- Your task
For each line below that holds the word "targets", make a copy.

Content starts

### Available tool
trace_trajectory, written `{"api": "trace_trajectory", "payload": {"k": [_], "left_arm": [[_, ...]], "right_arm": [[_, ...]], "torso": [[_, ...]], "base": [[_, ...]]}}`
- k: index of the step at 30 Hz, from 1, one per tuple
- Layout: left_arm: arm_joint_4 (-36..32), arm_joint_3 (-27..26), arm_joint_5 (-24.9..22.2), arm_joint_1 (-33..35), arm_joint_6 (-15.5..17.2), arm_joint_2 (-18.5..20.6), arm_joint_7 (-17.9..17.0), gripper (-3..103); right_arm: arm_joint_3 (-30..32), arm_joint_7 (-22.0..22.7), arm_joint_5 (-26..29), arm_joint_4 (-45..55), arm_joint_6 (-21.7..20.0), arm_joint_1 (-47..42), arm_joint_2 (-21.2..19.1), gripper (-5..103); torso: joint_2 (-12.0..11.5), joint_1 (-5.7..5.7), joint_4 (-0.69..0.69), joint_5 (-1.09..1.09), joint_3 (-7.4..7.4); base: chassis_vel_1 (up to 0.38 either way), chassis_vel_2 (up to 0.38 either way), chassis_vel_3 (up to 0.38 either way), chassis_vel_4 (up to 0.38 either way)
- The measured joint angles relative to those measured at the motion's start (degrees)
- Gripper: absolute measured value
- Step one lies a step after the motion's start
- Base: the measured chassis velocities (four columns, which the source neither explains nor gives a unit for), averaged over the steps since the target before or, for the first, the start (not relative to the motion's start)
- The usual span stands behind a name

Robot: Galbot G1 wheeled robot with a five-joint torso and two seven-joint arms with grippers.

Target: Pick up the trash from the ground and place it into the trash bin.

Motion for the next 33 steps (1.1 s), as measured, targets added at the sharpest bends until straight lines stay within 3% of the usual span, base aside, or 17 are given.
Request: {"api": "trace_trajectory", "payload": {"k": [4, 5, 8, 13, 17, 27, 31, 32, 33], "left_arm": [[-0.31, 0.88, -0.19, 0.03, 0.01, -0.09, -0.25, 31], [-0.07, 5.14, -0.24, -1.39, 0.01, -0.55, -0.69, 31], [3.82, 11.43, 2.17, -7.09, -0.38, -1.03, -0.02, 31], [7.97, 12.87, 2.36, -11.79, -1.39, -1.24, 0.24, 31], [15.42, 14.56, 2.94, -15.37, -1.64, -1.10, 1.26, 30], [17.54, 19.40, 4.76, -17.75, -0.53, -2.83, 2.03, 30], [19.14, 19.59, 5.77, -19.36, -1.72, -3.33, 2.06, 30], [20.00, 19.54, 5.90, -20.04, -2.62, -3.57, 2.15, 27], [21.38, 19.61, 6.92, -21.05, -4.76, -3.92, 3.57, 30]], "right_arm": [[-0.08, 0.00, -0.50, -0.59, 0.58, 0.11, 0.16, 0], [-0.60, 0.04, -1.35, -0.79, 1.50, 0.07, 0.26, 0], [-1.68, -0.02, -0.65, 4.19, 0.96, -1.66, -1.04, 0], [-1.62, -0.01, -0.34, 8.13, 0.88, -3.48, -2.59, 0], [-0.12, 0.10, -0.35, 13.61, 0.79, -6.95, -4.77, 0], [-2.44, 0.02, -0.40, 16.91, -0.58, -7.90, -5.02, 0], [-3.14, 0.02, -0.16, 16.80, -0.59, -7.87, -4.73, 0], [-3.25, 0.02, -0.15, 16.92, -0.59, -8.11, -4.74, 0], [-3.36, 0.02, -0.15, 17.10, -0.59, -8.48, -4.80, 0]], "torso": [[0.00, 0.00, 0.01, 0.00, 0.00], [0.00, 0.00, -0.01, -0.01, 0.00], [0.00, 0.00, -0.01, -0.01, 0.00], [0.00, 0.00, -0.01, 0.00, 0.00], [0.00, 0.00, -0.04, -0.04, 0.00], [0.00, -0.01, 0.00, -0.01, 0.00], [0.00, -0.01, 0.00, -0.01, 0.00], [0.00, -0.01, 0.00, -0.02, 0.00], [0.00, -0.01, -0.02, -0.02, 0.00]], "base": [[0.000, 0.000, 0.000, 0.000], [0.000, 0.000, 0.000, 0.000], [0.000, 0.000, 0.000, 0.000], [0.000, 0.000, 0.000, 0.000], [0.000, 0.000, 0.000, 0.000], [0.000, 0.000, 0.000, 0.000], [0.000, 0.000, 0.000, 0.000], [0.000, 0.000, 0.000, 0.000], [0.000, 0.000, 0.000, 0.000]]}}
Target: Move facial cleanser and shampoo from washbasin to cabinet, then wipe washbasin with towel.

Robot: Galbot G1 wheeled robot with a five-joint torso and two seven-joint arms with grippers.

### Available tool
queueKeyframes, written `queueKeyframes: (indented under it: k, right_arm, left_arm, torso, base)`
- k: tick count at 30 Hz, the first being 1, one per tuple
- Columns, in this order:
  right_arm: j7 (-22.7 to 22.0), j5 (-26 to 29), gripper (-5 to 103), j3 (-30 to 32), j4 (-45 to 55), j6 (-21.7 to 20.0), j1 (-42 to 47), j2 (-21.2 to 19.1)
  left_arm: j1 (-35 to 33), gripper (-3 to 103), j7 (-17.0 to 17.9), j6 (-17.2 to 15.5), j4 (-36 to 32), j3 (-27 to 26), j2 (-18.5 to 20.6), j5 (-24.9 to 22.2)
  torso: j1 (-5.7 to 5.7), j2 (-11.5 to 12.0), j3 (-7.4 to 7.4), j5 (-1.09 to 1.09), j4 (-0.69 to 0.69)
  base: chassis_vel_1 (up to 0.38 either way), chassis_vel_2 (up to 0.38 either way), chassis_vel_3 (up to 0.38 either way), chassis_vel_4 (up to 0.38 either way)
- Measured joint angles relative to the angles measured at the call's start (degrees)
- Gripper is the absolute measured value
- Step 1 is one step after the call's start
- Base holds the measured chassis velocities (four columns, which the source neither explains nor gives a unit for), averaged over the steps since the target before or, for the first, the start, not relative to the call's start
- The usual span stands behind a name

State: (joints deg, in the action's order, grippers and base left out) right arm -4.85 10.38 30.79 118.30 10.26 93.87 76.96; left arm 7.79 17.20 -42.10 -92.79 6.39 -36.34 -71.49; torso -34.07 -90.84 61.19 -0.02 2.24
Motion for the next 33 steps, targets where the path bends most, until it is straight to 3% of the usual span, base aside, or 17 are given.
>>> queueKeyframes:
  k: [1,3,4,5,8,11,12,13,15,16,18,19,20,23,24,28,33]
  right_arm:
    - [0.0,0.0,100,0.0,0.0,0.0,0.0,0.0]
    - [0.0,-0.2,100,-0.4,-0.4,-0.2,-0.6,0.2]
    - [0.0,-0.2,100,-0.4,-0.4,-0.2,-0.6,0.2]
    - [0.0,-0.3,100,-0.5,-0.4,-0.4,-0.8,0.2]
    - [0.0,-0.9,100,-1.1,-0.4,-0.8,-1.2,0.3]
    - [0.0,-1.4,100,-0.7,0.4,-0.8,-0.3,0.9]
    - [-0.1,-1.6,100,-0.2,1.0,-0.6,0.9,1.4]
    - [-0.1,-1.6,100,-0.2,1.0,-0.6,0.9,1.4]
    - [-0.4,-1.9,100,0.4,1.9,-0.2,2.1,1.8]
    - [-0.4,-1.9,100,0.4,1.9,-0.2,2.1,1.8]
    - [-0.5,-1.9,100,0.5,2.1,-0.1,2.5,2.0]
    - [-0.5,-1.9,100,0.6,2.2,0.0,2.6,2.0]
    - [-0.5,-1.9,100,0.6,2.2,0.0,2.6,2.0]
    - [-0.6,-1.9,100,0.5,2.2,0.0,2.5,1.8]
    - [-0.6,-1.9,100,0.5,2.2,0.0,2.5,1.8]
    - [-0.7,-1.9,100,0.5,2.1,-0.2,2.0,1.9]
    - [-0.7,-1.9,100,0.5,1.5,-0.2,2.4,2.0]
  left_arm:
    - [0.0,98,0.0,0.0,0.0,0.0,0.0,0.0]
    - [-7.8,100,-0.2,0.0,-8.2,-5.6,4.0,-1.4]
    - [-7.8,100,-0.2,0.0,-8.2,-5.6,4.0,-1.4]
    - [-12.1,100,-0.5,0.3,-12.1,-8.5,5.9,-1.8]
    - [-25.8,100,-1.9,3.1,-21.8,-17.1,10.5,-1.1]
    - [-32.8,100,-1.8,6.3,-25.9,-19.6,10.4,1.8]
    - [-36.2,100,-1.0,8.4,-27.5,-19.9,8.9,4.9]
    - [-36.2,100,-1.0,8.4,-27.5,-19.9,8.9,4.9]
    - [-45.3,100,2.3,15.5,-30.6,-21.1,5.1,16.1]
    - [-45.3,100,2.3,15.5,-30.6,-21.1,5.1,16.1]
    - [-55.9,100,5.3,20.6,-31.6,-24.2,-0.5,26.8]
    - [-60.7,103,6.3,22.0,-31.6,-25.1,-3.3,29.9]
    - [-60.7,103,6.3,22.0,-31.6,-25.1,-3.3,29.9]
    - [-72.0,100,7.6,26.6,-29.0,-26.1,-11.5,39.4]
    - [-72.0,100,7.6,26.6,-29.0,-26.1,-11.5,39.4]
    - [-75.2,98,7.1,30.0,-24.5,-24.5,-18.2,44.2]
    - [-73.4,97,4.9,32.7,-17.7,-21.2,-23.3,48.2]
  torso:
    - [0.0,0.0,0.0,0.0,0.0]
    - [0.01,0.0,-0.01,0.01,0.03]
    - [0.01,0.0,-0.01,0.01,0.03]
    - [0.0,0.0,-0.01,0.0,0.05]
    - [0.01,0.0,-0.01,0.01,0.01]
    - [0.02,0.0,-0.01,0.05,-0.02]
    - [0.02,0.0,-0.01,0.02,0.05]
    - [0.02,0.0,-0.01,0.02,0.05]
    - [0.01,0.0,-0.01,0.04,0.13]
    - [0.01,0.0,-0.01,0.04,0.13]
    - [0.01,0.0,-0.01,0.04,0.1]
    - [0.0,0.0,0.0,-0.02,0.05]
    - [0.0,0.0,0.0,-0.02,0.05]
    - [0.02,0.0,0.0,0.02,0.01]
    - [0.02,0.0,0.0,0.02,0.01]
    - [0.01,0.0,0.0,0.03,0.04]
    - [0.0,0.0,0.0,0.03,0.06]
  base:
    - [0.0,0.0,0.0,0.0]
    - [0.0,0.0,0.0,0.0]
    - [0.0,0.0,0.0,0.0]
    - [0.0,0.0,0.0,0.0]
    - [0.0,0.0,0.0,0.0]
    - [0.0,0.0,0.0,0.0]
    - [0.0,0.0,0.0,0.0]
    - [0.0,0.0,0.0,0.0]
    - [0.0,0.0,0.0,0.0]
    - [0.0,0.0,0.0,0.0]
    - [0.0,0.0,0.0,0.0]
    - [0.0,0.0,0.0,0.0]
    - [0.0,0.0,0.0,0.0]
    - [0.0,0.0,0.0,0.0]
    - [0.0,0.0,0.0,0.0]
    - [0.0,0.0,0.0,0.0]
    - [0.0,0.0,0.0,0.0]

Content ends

- Answer box
Motion for the next 33 steps (1.1 s), as measured, targets added at the sharpest bends until straight lines stay within 3% of the usual span, base aside, or 17 are given.
Motion for the next 33 steps, targets where the path bends most, until it is straight to 3% of the usual span, base aside, or 17 are given.

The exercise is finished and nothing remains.